European sales rose 2.8 percent from a year earlier to 1.16 million cars and sport utility vehicles, the automaker said in a statement yesterday. GM earlier this month reported record first-half sales in China and a 16 percent drop in the United States.
GM, the largest U.S. automaker, is trying to fend off Toyota Motor Corp. to remain the leader in annual global sales. The Detroit-based company said last week that its worldwide sales were little changed in the second quarter, after reporting in April that its first-quarter total fell less than 1 percent.
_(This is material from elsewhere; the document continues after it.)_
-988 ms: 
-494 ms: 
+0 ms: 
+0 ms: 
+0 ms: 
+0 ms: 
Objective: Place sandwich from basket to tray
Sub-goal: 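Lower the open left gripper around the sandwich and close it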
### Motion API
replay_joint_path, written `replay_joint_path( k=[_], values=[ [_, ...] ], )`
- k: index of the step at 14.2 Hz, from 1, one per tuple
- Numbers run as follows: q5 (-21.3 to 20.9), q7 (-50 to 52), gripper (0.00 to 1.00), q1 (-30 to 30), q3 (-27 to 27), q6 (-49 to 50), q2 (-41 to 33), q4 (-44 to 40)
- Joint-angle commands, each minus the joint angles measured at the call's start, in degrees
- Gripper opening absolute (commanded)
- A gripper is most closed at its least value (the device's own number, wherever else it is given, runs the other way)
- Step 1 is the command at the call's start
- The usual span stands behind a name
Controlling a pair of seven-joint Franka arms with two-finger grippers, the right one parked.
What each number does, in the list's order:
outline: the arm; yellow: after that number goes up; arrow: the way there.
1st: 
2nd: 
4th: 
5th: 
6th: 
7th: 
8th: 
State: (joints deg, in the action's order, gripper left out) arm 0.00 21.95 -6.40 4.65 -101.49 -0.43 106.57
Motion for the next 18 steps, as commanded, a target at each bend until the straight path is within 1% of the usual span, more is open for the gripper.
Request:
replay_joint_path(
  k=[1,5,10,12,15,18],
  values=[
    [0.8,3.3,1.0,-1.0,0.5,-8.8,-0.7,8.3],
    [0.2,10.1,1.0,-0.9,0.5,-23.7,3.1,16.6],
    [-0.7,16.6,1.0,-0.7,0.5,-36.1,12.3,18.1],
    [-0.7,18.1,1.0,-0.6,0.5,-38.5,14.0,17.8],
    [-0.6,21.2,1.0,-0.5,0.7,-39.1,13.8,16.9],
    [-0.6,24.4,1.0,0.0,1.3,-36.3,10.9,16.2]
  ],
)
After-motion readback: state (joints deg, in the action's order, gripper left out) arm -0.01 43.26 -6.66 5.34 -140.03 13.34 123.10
Toyota beat GM by 159,000 vehicles in the first three months.
"GM is largely successful everywhere else in the world; they are just facing ugly, ugly results in the U.S.," said Pete Hastings, a fixed-income analyst at Morgan Keegan & Co. in Memphis, Tenn.. "We're so U.S.-centric we sometimes forget they are successful nearly everywhere else."
Growth overseas may buy time for Chief Executive Officer G. Richard Wagoner Jr. to end losses in the United States, where the company's market share is the lowest since 1925. GM shares fell to a 54-year low on July 2 after Merrill Lynch analyst John Murphy said a bankruptcy for the automaker is "not impossible."
Shares closed yesterday at $10.33, down 45 cents.
GM hasn't had an annual profit since 2004, and the lack of earnings required a tax-accounting change last year that led to a record $38.7 billion loss. The company hasn't had a U.S. sales gain since 1999.
The first-half gains in Europe were aided by a 24 percent increase for Chevrolet on demand for the Aveo small car and Captiva SUV. Sales in Russia climbed to 181,138 vehicles.